B.                            Le projet litigieux prévoit la démolition de deux bâtiments d'habitation, l'un de deux étages sur rez et l'autre d'un étage sur rez avec combles habitables, ainsi que de trois annexes, et la construction de cinq bâtiments de deux étages sur rez et combles habitables comportant six logements chacun, avec garage souterrain de trente-trois places et, à l'extérieur, l'aménagement de huit places de parc. La longueur des bâtiments est de 18,40 mètres, la largeur de 7,80 mètres et la hauteur de 11,79 mètres au maximum. L'abattage et le remplacement de quelques arbres est prévu. L'accès, pour les véhicules, se fera, selon le projet, par le chemin des Philosophes, leur sortie par l'avenue de Plan.

                                Les maisons voisines comportent un étage sur rez, avec combles habitables pour les parcelles directement contiguës nos 1161 et 1165. Le chemin des Philosophes délimite la zone périphérique de la zone, à l'est, occupée par un plan de quartier et un plan partiel d'affectation. De grands bâtiments commerciaux et d'habitation y sont construits depuis plus de dix ans.
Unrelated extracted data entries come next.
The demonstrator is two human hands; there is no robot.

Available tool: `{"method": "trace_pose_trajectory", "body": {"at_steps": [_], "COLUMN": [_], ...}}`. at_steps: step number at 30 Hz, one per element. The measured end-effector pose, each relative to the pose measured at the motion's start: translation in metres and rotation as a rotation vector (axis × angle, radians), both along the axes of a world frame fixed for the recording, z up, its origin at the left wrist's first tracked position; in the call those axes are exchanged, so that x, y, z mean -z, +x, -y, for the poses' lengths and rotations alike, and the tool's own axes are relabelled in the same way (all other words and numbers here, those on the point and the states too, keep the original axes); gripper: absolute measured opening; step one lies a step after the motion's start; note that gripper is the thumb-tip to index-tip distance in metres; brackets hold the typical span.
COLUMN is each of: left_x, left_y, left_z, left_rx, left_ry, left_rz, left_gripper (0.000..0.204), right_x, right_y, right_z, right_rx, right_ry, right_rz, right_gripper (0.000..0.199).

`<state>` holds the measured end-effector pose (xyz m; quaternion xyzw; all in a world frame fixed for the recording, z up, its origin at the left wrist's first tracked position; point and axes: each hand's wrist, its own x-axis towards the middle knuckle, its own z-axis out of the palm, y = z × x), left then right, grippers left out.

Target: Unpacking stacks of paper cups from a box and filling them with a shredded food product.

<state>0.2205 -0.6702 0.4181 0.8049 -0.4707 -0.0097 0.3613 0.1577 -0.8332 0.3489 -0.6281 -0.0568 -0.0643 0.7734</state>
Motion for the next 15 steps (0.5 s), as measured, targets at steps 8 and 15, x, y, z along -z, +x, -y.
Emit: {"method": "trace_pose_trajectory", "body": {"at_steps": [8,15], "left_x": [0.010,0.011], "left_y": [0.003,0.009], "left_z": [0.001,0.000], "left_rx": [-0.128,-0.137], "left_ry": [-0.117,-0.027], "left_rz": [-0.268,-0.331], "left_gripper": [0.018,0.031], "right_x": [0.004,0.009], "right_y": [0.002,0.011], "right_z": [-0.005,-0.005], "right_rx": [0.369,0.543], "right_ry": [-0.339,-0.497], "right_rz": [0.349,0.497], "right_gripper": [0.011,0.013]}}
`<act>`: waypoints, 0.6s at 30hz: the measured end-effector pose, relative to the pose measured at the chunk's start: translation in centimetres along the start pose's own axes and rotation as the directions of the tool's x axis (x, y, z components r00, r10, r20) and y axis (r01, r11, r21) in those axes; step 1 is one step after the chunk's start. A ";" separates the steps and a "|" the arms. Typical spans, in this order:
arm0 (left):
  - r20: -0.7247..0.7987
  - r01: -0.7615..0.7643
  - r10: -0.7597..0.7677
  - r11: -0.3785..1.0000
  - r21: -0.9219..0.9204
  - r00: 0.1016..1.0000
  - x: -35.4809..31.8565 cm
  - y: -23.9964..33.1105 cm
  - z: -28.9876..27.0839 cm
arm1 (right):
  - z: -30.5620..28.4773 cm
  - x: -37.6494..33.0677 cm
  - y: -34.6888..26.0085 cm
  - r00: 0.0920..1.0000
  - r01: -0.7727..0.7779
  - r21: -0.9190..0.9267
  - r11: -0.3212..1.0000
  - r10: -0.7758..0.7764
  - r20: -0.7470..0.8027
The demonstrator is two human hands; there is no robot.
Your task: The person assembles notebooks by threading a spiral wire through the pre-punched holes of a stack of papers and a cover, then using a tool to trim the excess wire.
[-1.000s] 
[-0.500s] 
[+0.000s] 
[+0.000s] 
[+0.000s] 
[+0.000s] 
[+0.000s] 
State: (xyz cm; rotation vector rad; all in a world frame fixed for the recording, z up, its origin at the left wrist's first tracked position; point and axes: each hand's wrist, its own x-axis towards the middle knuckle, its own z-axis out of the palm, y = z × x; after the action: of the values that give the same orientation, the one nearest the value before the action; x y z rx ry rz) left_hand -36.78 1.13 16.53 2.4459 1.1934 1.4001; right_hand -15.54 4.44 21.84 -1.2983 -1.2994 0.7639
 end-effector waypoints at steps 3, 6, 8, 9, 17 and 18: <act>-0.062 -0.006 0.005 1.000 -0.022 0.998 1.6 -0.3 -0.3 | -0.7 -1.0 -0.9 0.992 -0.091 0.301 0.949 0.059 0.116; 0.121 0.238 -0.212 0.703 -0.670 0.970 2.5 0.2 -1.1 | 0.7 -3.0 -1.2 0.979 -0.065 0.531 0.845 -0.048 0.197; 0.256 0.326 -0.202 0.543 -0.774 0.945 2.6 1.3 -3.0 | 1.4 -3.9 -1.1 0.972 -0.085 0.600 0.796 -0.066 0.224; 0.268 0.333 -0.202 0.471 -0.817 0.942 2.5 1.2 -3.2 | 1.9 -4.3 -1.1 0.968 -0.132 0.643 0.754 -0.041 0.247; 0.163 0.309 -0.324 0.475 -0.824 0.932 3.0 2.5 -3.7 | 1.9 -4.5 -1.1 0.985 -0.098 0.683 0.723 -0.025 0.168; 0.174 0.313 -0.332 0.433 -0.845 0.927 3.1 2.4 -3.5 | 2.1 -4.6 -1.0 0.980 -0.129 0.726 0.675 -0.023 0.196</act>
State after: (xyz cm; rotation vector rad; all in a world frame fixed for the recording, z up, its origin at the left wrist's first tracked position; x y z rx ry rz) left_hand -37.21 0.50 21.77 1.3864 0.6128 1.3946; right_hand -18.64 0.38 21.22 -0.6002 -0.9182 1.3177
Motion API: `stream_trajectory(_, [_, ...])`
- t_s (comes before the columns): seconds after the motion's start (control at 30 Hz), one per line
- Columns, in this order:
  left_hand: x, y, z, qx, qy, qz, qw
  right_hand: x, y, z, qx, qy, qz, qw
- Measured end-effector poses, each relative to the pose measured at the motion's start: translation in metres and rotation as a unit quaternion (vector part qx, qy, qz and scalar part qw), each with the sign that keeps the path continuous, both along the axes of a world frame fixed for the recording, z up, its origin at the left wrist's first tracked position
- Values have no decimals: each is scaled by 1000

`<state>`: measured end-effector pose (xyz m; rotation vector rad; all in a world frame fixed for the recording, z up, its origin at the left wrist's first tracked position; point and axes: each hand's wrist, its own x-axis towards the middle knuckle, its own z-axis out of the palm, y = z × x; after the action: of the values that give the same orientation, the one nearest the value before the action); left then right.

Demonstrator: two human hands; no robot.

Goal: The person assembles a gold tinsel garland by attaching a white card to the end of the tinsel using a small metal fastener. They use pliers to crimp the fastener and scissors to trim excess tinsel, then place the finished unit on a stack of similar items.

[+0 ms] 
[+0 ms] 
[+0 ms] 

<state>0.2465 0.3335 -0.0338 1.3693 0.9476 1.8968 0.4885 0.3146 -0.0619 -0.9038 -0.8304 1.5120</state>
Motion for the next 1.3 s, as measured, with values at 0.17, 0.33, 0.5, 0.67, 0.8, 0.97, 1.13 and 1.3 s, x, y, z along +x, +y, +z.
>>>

                                Déclarant à titre préalable que la décision municipale ne serait pas motivée, les recourants ont fait valoir principalement la violation de l'art. 26 RPA, le projet, selon eux, n'étant pas conforme à la destination de la zone périphérique. En outre, les bâtiments projetés ne répondraient pas aux autres prescriptions de ladite zone relatives aux distances jusqu'aux limites de propriété et concernant les toitures. Ils ont invoqué également l'art. 86 LATC à l'appui de leurs critiques concernant l'esthétique et l'intégration des constructions projetées.

C.                            Les parties se sont présentées et ont été entendues à l'audience de jugement du 2 octobre 1991. Le recourants ont en outre avancé d'autres moyens, contestant le calcul du coefficient d'occupation du sol (COS), remettant en cause l'application des art. 75 et 76 RPA ainsi que l'accès au parking, et soutenant que la décision d'abattage des arbres serait erronée. Les arguments des recourants de même que les observations faites par la Municipalité de Morges et les constructeurs seront repris plus loin dans la mesure utile.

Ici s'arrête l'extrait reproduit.